Task goal: An exact reprint of all the records is the expected answer.

Items from a data source
━━━━━━

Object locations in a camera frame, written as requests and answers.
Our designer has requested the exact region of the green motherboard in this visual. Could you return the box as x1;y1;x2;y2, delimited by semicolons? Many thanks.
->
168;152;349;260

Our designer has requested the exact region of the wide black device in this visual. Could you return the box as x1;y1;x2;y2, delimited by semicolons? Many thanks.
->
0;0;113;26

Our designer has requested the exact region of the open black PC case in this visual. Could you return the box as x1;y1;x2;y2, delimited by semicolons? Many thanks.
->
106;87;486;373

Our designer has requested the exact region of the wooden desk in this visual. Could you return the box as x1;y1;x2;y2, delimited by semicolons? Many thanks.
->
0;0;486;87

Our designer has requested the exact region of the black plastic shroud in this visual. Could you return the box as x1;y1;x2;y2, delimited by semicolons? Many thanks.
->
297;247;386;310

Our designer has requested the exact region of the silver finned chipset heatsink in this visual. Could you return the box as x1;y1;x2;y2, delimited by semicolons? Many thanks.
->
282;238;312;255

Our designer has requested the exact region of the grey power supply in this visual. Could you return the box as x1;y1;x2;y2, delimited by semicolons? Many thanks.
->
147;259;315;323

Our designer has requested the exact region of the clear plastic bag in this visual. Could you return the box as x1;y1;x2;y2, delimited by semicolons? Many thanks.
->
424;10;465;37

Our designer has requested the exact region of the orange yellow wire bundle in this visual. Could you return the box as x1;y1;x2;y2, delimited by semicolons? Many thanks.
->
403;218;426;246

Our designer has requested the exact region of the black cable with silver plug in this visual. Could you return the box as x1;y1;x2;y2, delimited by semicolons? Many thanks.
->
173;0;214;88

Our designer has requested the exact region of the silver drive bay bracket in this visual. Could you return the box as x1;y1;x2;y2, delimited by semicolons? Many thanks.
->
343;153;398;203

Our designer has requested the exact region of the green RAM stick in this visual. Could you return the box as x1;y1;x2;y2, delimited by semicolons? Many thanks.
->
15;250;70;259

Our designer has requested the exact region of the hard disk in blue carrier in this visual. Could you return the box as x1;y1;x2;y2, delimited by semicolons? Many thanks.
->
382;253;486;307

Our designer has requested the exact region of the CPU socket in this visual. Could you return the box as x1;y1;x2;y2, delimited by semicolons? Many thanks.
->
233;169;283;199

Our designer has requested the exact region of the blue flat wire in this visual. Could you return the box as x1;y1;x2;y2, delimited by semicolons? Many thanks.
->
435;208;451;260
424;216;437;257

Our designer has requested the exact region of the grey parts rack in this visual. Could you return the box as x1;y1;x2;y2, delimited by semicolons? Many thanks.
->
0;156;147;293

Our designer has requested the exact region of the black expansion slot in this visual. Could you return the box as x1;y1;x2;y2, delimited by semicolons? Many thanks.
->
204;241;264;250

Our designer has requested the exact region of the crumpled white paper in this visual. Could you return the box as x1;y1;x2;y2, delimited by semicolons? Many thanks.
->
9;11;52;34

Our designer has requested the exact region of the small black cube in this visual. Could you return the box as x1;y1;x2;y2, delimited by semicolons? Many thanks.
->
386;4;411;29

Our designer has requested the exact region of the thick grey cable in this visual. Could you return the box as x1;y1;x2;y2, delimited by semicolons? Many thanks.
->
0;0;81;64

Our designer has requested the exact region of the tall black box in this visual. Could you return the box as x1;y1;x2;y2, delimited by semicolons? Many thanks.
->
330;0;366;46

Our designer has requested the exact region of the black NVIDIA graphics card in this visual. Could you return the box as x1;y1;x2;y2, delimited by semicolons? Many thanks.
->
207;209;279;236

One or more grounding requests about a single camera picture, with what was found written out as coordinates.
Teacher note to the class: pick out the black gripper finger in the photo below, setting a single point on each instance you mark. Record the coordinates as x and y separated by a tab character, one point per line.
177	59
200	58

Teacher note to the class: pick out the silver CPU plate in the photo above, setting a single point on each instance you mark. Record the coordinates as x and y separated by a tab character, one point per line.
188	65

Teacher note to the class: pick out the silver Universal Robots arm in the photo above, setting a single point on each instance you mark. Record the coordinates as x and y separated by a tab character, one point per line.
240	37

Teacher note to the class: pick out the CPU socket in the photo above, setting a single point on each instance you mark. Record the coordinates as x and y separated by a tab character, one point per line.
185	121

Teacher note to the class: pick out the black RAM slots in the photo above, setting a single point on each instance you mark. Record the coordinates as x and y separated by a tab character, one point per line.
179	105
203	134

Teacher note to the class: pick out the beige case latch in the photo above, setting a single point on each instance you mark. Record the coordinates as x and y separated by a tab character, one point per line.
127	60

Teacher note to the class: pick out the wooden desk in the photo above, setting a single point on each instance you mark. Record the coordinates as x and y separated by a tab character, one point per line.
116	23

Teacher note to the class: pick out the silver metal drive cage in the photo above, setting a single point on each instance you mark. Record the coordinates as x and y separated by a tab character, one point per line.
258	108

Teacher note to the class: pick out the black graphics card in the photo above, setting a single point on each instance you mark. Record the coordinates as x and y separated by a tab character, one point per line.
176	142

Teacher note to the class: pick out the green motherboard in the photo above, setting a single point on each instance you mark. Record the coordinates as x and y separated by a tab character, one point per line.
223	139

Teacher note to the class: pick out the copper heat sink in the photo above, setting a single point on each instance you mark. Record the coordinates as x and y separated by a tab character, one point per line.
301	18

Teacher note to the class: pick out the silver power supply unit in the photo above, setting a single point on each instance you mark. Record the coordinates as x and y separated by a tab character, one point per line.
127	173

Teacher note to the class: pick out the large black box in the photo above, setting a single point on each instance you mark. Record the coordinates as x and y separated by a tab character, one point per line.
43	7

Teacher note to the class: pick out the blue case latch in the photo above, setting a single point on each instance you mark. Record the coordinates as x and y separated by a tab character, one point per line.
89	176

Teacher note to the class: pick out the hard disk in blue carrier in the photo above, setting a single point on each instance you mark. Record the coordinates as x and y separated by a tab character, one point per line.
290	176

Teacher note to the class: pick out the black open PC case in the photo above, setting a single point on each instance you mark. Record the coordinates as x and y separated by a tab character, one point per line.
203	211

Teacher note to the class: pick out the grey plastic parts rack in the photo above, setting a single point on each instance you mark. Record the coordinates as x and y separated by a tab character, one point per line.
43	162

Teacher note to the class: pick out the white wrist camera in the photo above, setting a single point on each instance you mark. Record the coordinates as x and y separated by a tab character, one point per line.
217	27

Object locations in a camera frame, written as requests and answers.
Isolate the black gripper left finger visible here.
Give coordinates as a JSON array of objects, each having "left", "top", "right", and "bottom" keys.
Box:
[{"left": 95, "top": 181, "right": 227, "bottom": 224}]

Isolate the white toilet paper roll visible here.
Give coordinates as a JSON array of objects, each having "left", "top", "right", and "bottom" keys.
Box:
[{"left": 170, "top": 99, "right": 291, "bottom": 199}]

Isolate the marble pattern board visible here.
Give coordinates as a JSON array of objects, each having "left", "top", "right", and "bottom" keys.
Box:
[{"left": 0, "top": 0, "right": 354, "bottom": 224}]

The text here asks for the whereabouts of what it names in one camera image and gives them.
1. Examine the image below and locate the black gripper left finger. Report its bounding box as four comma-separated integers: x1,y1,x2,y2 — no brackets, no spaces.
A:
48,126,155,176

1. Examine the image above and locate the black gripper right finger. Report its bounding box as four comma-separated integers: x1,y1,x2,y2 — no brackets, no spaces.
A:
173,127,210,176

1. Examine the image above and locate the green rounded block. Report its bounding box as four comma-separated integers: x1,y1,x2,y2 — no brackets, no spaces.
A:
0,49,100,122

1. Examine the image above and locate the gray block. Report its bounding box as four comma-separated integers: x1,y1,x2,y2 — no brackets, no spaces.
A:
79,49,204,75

━━━━━━

Completed task:
Object locations in a camera frame, written as requests and answers.
Our designer has requested the exact region of the green motherboard in this visual. Could you return the box as x1;y1;x2;y2, delimited by semicolons? Many thanks.
->
168;152;349;260

Our designer has requested the exact region of the wide black device in this visual. Could you return the box as x1;y1;x2;y2, delimited by semicolons? Many thanks.
->
0;0;113;26

Our designer has requested the exact region of the open black PC case in this visual. Could you return the box as x1;y1;x2;y2, delimited by semicolons? Many thanks.
->
106;87;486;373

Our designer has requested the exact region of the wooden desk in this visual. Could you return the box as x1;y1;x2;y2, delimited by semicolons? Many thanks.
->
0;0;486;87

Our designer has requested the exact region of the black plastic shroud in this visual. Could you return the box as x1;y1;x2;y2, delimited by semicolons? Many thanks.
->
297;247;386;310

Our designer has requested the exact region of the silver finned chipset heatsink in this visual. Could you return the box as x1;y1;x2;y2, delimited by semicolons? Many thanks.
->
282;238;312;255

Our designer has requested the exact region of the grey power supply in this visual. Could you return the box as x1;y1;x2;y2, delimited by semicolons? Many thanks.
->
147;259;315;323

Our designer has requested the exact region of the clear plastic bag in this visual. Could you return the box as x1;y1;x2;y2, delimited by semicolons? Many thanks.
->
424;10;465;37

Our designer has requested the exact region of the orange yellow wire bundle in this visual. Could you return the box as x1;y1;x2;y2, delimited by semicolons? Many thanks.
->
403;218;426;246

Our designer has requested the exact region of the black cable with silver plug in this visual. Could you return the box as x1;y1;x2;y2, delimited by semicolons? Many thanks.
->
173;0;214;88

Our designer has requested the exact region of the silver drive bay bracket in this visual. Could you return the box as x1;y1;x2;y2, delimited by semicolons? Many thanks.
->
343;153;398;203

Our designer has requested the exact region of the green RAM stick in this visual. Could you return the box as x1;y1;x2;y2, delimited by semicolons? Many thanks.
->
15;250;70;259

Our designer has requested the exact region of the hard disk in blue carrier in this visual. Could you return the box as x1;y1;x2;y2, delimited by semicolons? Many thanks.
->
382;253;486;307

Our designer has requested the exact region of the CPU socket in this visual. Could you return the box as x1;y1;x2;y2, delimited by semicolons? Many thanks.
->
233;169;283;199

Our designer has requested the exact region of the blue flat wire in this visual. Could you return the box as x1;y1;x2;y2, delimited by semicolons? Many thanks.
->
435;208;451;260
424;216;437;257

Our designer has requested the exact region of the grey parts rack in this visual. Could you return the box as x1;y1;x2;y2, delimited by semicolons? Many thanks.
->
0;156;147;293

Our designer has requested the exact region of the black expansion slot in this visual. Could you return the box as x1;y1;x2;y2, delimited by semicolons? Many thanks.
->
204;241;264;250

Our designer has requested the exact region of the crumpled white paper in this visual. Could you return the box as x1;y1;x2;y2, delimited by semicolons? Many thanks.
->
9;11;52;34

Our designer has requested the exact region of the small black cube in this visual. Could you return the box as x1;y1;x2;y2, delimited by semicolons? Many thanks.
->
386;4;411;29

Our designer has requested the exact region of the thick grey cable in this visual. Could you return the box as x1;y1;x2;y2, delimited by semicolons? Many thanks.
->
0;0;81;64

Our designer has requested the exact region of the tall black box in this visual. Could you return the box as x1;y1;x2;y2, delimited by semicolons? Many thanks.
->
330;0;366;46

Our designer has requested the exact region of the black NVIDIA graphics card in this visual. Could you return the box as x1;y1;x2;y2, delimited by semicolons? Many thanks.
->
207;209;279;236

One or more grounding requests about a single camera picture, with what was found written out as coordinates.
Teacher note to the class: pick out the black gripper finger in the photo below, setting a single point on each instance you mark. Record the coordinates as x and y separated by a tab character, one point per line.
177	59
200	58

Teacher note to the class: pick out the silver CPU plate in the photo above, setting a single point on each instance you mark. Record the coordinates as x and y separated by a tab character, one point per line.
188	65

Teacher note to the class: pick out the silver Universal Robots arm in the photo above, setting a single point on each instance you mark. Record the coordinates as x and y separated by a tab character, one point per line.
240	37

Teacher note to the class: pick out the CPU socket in the photo above, setting a single point on each instance you mark. Record the coordinates as x and y separated by a tab character, one point per line.
185	121

Teacher note to the class: pick out the black RAM slots in the photo above, setting a single point on each instance you mark. Record the coordinates as x and y separated by a tab character, one point per line.
179	105
203	134

Teacher note to the class: pick out the beige case latch in the photo above, setting a single point on each instance you mark. Record the coordinates as x and y separated by a tab character, one point per line.
127	60

Teacher note to the class: pick out the wooden desk in the photo above, setting a single point on each instance you mark. Record the coordinates as x and y separated by a tab character, one point per line.
116	23

Teacher note to the class: pick out the silver metal drive cage in the photo above, setting a single point on each instance you mark. Record the coordinates as x and y separated by a tab character, one point per line.
258	108

Teacher note to the class: pick out the black graphics card in the photo above, setting a single point on each instance you mark. Record the coordinates as x and y separated by a tab character, one point per line.
176	142

Teacher note to the class: pick out the green motherboard in the photo above, setting a single point on each instance you mark. Record the coordinates as x and y separated by a tab character, one point per line.
223	139

Teacher note to the class: pick out the copper heat sink in the photo above, setting a single point on each instance you mark. Record the coordinates as x and y separated by a tab character, one point per line.
301	18

Teacher note to the class: pick out the silver power supply unit in the photo above, setting a single point on each instance you mark. Record the coordinates as x and y separated by a tab character, one point per line.
127	173

Teacher note to the class: pick out the large black box in the photo above, setting a single point on each instance you mark. Record the coordinates as x and y separated by a tab character, one point per line.
43	7

Teacher note to the class: pick out the blue case latch in the photo above, setting a single point on each instance you mark. Record the coordinates as x and y separated by a tab character, one point per line.
89	176

Teacher note to the class: pick out the hard disk in blue carrier in the photo above, setting a single point on each instance you mark. Record the coordinates as x and y separated by a tab character, one point per line.
290	176

Teacher note to the class: pick out the black open PC case in the photo above, setting a single point on each instance you mark. Record the coordinates as x and y separated by a tab character, one point per line.
203	211

Teacher note to the class: pick out the grey plastic parts rack in the photo above, setting a single point on each instance you mark. Record the coordinates as x and y separated by a tab character, one point per line.
43	162

Teacher note to the class: pick out the white wrist camera in the photo above, setting a single point on each instance you mark. Record the coordinates as x and y separated by a tab character, one point per line.
217	27

Object locations in a camera frame, written as requests and answers.
Isolate the black gripper left finger visible here.
Give coordinates as a JSON array of objects, each having "left", "top", "right", and "bottom" keys.
Box:
[{"left": 95, "top": 181, "right": 227, "bottom": 224}]

Isolate the white toilet paper roll visible here.
Give coordinates as a JSON array of objects, each having "left", "top", "right", and "bottom" keys.
Box:
[{"left": 170, "top": 99, "right": 291, "bottom": 199}]

Isolate the marble pattern board visible here.
Give coordinates as a JSON array of objects, each having "left", "top", "right", and "bottom" keys.
Box:
[{"left": 0, "top": 0, "right": 354, "bottom": 224}]

The text here asks for the whereabouts of what it names in one camera image and gives them.
1. Examine the image below and locate the black gripper left finger. Report its bounding box as four comma-separated integers: x1,y1,x2,y2 — no brackets, no spaces.
A:
48,126,155,176

1. Examine the image above and locate the black gripper right finger. Report its bounding box as four comma-separated integers: x1,y1,x2,y2 — no brackets, no spaces.
A:
173,127,210,176

1. Examine the image above and locate the green rounded block. Report its bounding box as four comma-separated integers: x1,y1,x2,y2 — no brackets, no spaces.
A:
0,49,100,122

1. Examine the image above and locate the gray block. Report its bounding box as four comma-separated integers: x1,y1,x2,y2 — no brackets, no spaces.
A:
79,49,204,75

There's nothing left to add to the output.